National Zoo/Devin Murphy

A cartoonish, mascot version of William Howard Taft, the 27th president of the United States, made his debut to Washington Nationals fans packed inside the Walter E. Washington Convention Center today. Taft was introduced as the fifth competitor in the Nationals’ fourth-inning Presidents Races, joining representations of George Washington, Thomas Jefferson, Abraham Lincoln, and the no-longer-long-suffering Theodore Roosevelt.

But the addition of Taft as the first non-Mount Rushmore president into the Nats’ daily sideshow came with a chunky historical inaccuracy: the team staff member wearing the Taft costume was quite slim, and there appeared to be no sign of any extra padding around the torso. Taft, as even the laziest students of U.S. history will recall, was the fattest person to ever occupy the White House, and perhaps no bit of presidential apocrypha is more famous than an incident in which the 300-plus-pound Ohioan got stuck in a bathtub.

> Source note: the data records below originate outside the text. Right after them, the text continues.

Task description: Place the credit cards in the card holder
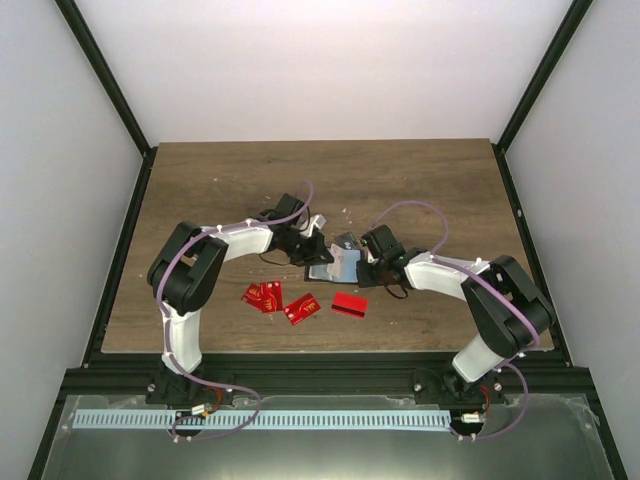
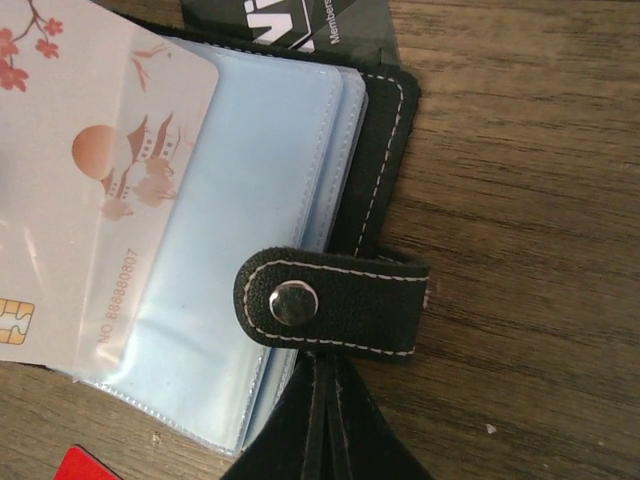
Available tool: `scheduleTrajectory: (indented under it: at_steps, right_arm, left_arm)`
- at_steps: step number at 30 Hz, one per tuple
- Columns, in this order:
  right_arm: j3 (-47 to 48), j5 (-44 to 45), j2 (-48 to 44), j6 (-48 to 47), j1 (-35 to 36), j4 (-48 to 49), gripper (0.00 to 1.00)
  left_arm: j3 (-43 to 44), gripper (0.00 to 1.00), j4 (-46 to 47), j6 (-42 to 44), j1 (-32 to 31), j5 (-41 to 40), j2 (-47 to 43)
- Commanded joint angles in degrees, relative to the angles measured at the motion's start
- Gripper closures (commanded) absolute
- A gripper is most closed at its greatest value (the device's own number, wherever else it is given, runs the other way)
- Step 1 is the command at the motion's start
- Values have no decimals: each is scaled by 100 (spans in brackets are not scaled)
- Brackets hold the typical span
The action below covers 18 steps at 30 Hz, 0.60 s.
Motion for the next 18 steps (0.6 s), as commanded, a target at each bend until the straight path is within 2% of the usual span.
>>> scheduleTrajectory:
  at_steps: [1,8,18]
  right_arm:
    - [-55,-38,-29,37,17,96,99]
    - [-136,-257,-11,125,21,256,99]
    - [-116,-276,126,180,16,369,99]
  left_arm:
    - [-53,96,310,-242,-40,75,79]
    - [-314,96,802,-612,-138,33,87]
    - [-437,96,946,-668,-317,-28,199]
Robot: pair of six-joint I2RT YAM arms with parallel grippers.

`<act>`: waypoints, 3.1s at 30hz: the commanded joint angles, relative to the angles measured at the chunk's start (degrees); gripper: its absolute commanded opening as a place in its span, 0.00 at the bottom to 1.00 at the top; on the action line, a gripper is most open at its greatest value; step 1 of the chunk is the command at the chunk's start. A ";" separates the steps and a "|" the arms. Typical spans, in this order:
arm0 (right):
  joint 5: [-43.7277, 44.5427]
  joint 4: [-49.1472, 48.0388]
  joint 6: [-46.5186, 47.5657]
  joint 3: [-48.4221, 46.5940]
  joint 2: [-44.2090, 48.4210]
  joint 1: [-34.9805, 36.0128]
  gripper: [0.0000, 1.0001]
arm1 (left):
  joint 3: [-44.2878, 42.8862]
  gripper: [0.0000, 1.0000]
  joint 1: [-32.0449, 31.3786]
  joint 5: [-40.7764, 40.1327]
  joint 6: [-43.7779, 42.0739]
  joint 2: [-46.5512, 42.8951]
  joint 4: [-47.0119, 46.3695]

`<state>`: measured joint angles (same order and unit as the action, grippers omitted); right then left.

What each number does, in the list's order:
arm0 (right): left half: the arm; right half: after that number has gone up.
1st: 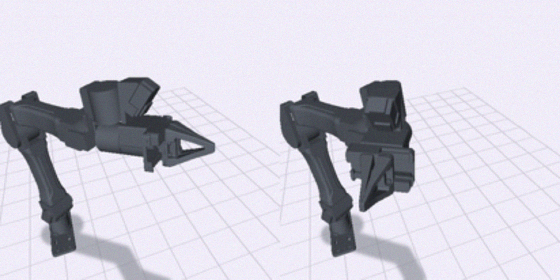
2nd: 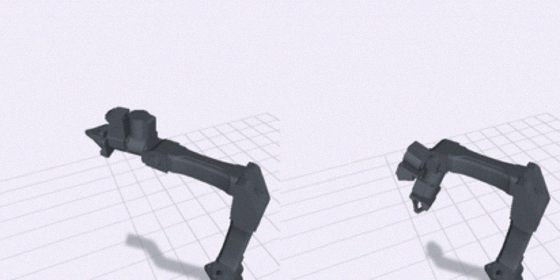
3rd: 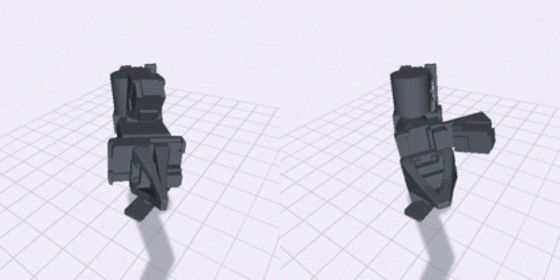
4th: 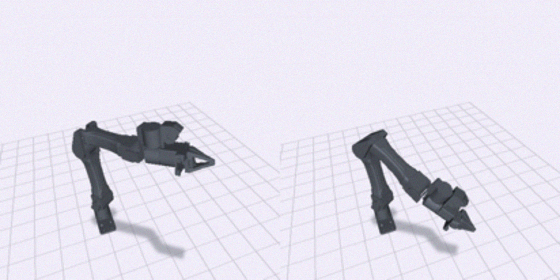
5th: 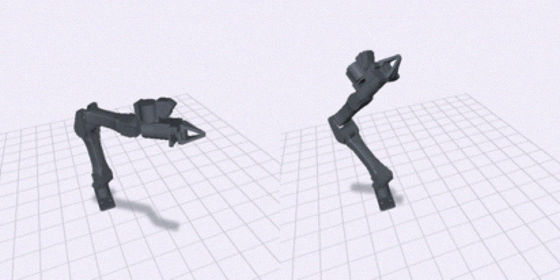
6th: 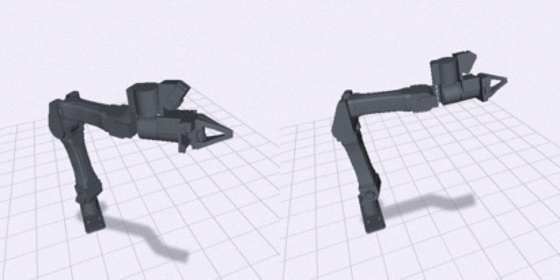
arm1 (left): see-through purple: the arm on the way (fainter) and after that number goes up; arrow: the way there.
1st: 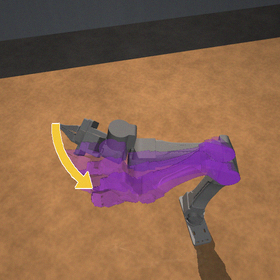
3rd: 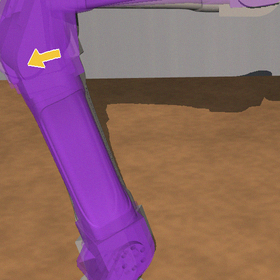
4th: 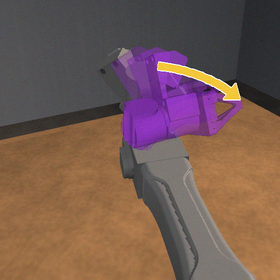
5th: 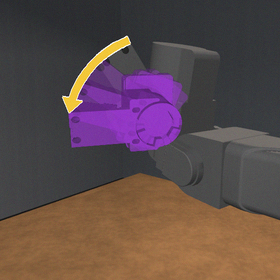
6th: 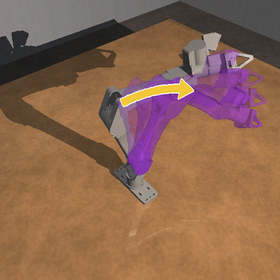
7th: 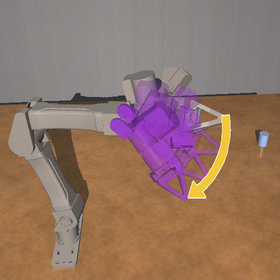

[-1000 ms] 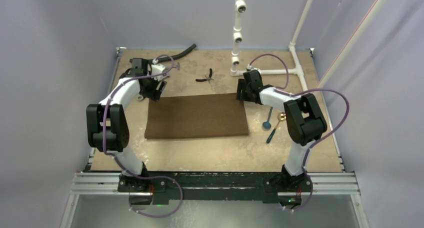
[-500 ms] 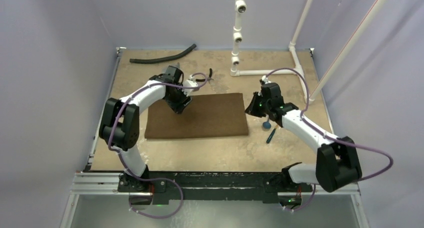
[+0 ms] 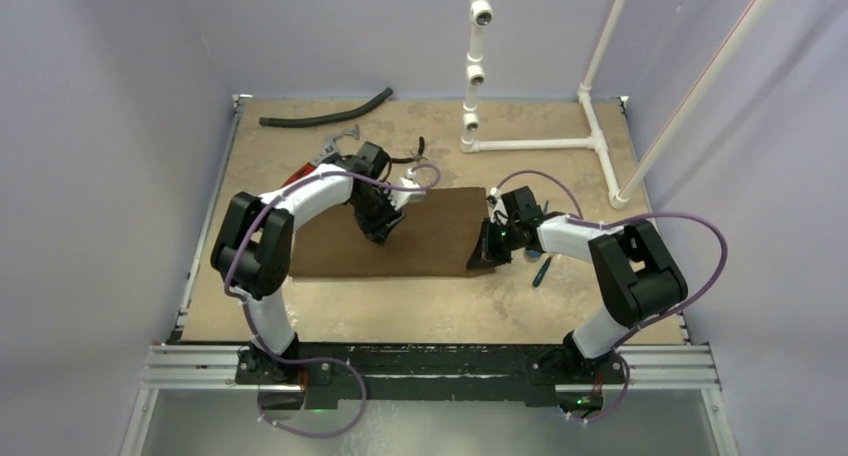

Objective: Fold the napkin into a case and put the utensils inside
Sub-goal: Smooth out the rectangle-folded napkin at the center of the board, then pick up the rectangle-folded napkin from the center of the board, then fold the rectangle-folded napkin at the center of the board.

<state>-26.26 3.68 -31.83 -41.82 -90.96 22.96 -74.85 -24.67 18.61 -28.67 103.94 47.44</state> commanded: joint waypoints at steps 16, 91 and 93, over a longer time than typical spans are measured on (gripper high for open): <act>9.52 16.36 -2.09 -5.10 16.13 -0.14 0.64 | 8.15 0.42 -2.94 -8.93 2.11 -1.28 -6.94; 27.65 15.82 0.12 -47.89 -13.57 35.82 0.00 | 1.08 0.52 34.86 -5.25 -0.77 -9.73 -1.75; 26.43 16.84 1.15 -54.17 -18.95 38.37 0.00 | 2.34 0.52 36.06 -5.25 -1.44 -9.77 -2.02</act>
<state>4.08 20.23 -34.00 -84.58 -102.30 56.58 -74.59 9.67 11.16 -28.12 94.17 45.71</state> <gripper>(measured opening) 0.017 0.523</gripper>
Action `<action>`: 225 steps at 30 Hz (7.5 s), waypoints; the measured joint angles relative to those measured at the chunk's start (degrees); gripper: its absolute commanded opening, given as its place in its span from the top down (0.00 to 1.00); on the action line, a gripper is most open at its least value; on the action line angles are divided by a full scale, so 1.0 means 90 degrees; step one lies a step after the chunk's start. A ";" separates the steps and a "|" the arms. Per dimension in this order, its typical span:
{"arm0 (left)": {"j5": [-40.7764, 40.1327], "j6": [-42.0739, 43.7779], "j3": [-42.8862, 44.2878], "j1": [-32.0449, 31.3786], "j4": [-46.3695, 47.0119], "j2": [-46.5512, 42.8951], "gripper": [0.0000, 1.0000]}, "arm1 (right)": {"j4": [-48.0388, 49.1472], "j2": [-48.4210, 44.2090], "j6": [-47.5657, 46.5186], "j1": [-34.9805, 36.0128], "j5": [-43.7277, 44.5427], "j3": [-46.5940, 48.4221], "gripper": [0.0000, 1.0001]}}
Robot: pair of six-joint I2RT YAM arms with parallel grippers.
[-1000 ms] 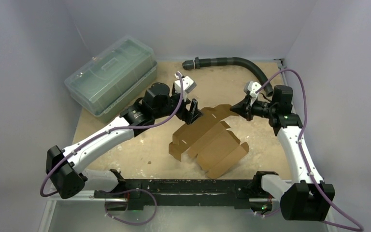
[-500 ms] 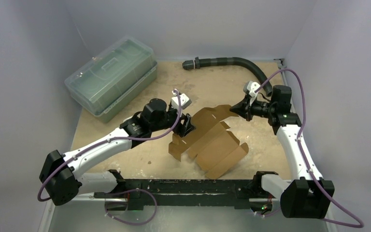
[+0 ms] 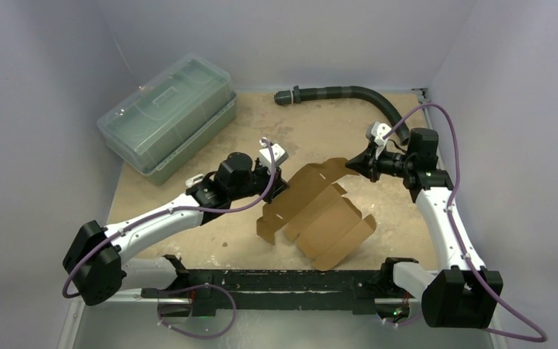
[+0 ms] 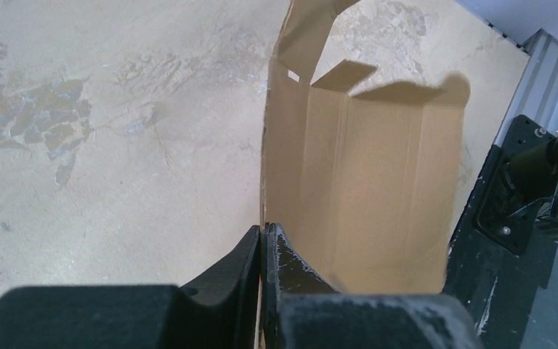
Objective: Fold the paper box
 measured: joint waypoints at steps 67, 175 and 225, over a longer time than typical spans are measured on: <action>-0.0947 -0.2130 -0.2256 0.0000 0.1938 -0.1994 0.51 | -0.1515 0.0520 -0.2608 -0.0010 0.0107 -0.0010 1.00; 0.0935 0.4830 0.3687 -0.0272 -0.1112 0.2795 1.00 | -0.3308 0.2021 -0.3155 0.0614 -0.0673 0.2880 0.46; -0.0782 -0.1882 -0.3062 -0.0189 0.2705 -0.1736 0.09 | -0.2013 0.0947 -0.2463 0.0712 -0.0767 0.1341 1.00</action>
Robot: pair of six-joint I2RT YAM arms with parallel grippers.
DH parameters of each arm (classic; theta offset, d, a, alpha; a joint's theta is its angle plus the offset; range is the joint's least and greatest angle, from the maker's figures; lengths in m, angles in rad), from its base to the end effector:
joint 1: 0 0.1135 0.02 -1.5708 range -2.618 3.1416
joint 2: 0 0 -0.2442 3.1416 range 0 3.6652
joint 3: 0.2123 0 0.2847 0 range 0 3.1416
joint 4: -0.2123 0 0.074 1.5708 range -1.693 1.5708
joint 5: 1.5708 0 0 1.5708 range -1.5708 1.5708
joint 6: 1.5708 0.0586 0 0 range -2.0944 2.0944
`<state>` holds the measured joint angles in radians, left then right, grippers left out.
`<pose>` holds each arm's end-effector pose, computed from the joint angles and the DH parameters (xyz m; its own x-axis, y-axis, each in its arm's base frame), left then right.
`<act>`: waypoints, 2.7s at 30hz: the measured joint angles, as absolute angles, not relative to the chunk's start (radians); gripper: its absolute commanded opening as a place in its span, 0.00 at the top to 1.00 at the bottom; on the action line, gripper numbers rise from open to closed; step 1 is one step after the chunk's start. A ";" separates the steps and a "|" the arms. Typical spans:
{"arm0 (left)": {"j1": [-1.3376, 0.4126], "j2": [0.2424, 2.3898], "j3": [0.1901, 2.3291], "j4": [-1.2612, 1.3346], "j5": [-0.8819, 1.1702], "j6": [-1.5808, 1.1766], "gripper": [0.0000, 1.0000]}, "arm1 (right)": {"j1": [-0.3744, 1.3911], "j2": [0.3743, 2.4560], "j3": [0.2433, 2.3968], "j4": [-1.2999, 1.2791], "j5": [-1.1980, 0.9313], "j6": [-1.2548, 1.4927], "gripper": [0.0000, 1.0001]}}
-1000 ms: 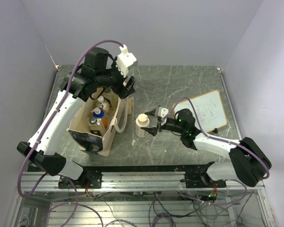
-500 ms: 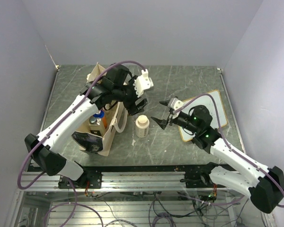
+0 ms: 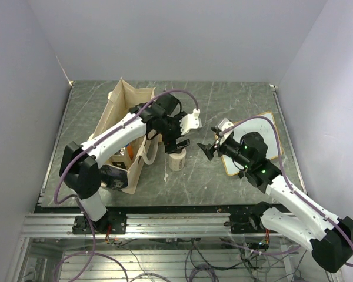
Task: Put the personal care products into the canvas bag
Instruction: Pick up the care product from the center of the board, then place the care product in the canvas bag.
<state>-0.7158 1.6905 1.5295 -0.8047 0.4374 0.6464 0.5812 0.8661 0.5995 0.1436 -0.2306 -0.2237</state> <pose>0.2899 -0.2850 0.2660 -0.0278 0.7473 -0.6639 0.9934 0.0943 0.0645 0.2235 0.1628 0.2680 0.0606 -0.2186 -0.9739 -0.7288 0.6570 -0.1928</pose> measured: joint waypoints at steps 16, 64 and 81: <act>-0.738 1.732 1.521 -0.841 0.462 0.719 0.19 | 0.535 0.916 0.598 0.149 -0.220 -0.183 0.23; -0.745 1.677 1.636 -0.904 0.428 0.672 0.93 | 0.466 1.008 0.653 0.135 -0.284 -0.184 0.23; -0.685 1.475 2.059 -1.045 0.416 0.531 0.93 | 0.464 1.206 0.957 0.002 -0.317 -0.168 0.29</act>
<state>-0.6849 1.4754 2.0586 -1.0447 0.4160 0.5308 0.4641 1.2060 0.9565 0.0025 -0.3172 -0.1680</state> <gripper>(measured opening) 0.577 0.727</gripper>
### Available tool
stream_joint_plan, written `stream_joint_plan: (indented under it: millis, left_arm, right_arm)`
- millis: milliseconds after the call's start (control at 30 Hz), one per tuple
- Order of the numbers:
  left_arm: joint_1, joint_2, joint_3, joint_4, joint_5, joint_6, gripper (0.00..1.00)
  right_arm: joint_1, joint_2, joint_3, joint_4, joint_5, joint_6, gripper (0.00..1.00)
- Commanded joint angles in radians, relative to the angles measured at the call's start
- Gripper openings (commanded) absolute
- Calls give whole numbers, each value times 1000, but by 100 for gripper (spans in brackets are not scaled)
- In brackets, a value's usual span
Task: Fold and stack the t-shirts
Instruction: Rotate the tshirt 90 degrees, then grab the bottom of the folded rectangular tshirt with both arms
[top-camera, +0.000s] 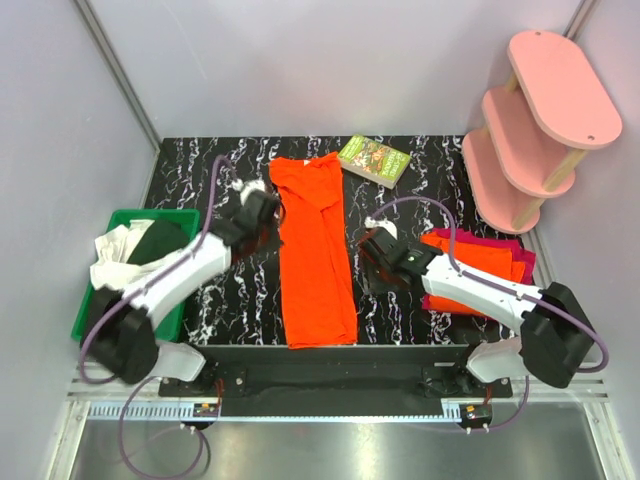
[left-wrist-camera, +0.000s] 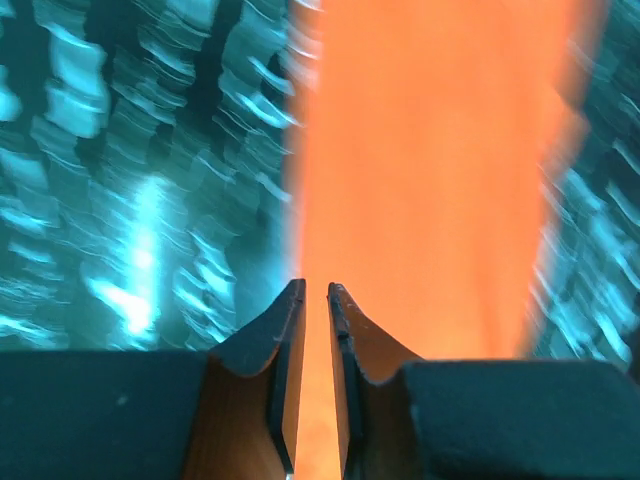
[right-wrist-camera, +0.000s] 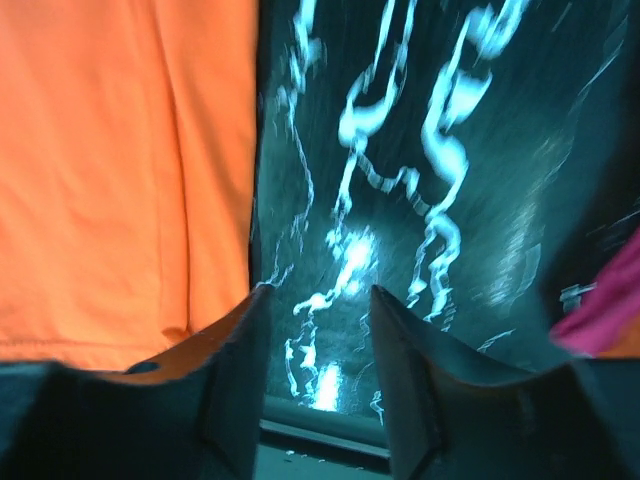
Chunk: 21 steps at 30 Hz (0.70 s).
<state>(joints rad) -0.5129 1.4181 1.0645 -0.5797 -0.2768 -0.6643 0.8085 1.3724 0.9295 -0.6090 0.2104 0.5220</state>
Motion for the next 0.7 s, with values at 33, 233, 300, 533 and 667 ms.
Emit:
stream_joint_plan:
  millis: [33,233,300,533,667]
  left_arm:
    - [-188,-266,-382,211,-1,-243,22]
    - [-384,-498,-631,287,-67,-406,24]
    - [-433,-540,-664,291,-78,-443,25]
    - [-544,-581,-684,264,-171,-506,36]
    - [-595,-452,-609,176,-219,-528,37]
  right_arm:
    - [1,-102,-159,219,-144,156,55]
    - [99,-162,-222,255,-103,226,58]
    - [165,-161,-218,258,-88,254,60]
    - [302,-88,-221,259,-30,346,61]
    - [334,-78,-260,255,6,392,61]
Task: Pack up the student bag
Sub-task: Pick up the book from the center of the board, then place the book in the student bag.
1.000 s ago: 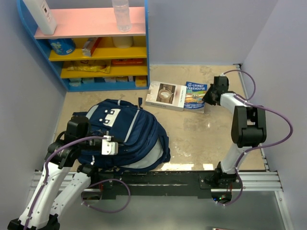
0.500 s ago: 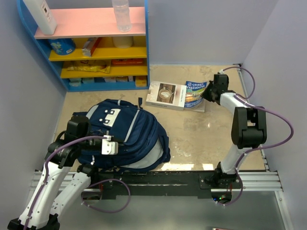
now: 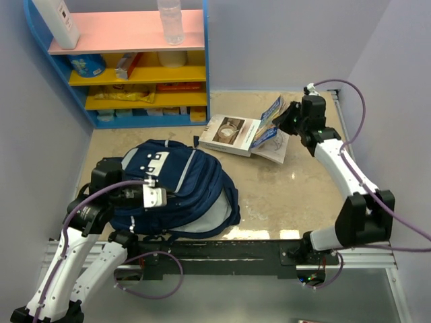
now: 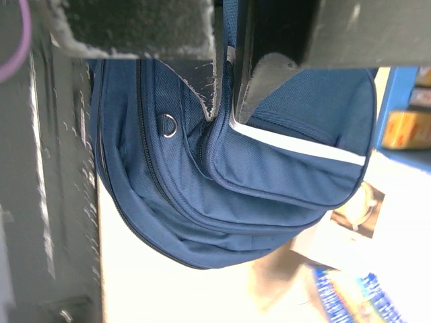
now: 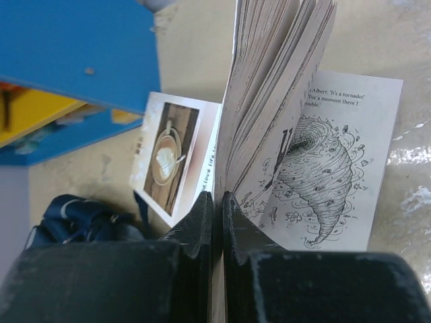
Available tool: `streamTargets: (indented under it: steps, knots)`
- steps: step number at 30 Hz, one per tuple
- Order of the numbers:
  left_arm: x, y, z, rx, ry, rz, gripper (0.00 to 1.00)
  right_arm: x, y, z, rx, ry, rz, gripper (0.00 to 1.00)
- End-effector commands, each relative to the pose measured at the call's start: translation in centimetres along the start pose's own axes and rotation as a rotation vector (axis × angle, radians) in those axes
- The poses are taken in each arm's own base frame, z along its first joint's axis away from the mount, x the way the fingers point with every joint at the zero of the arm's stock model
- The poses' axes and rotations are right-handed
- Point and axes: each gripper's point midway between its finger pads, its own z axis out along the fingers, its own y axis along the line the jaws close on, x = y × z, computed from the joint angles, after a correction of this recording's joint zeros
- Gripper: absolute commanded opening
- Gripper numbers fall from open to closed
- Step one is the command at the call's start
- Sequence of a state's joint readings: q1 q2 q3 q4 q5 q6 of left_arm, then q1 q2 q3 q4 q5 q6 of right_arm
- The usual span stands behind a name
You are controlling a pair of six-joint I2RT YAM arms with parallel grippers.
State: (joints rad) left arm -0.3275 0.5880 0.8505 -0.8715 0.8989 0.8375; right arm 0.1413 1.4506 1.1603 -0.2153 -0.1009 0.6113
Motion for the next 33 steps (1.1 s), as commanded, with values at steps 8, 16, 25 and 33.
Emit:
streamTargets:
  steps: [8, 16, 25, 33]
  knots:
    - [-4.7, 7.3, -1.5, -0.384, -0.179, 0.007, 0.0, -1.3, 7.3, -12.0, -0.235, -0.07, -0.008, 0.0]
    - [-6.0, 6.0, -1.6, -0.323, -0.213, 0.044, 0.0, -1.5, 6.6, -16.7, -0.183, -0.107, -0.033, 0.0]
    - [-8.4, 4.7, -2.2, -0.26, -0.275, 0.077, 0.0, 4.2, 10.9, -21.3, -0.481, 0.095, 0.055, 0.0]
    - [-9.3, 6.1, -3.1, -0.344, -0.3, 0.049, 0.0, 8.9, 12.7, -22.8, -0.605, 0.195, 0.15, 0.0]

Absent heft aside, the Nationals billed Taft—or “Bill,” as he’ll be called alongside George, Tom, Abe, and Teddy—as a natural choice. Not only did he succeed Roosevelt as president, he was the first president to throw a ceremonial first pitch at a Major League Baseball game with a lob from the Griffith Stadium grandstand before the first game of the Washington Senators’ 1910 season.

Fans at NatsFest seemed to take it in stride, even if the Nationals went against the advice offered by a DCist poll last season when rumors of a fifth racing president started to bubble up. In that two-round survey, fans ultimately chose Franklin Delano Roosevelt to join the pack, which would have prodded the Nats to get creative about the 32nd president’s use of a wheelchair. In fact, Taft finished in the middle of the pack in the first round of voting; he edged out Martin Van Buren, but still finished a few votes shy of Kang.

Still, the Taft mascot entered to applause and laughter, especially when the Roosevelt mascot walked out on stage.

“Whatever,” Nationals right fielder Jayson Werth said with a shrug. When told by another reporter that one fan had suggested that a (presumably) roly-poly Taft character could only win the dash around the warning track if Werth tackled the other four racers, he did not rule out the possibility. “It’s happened before.”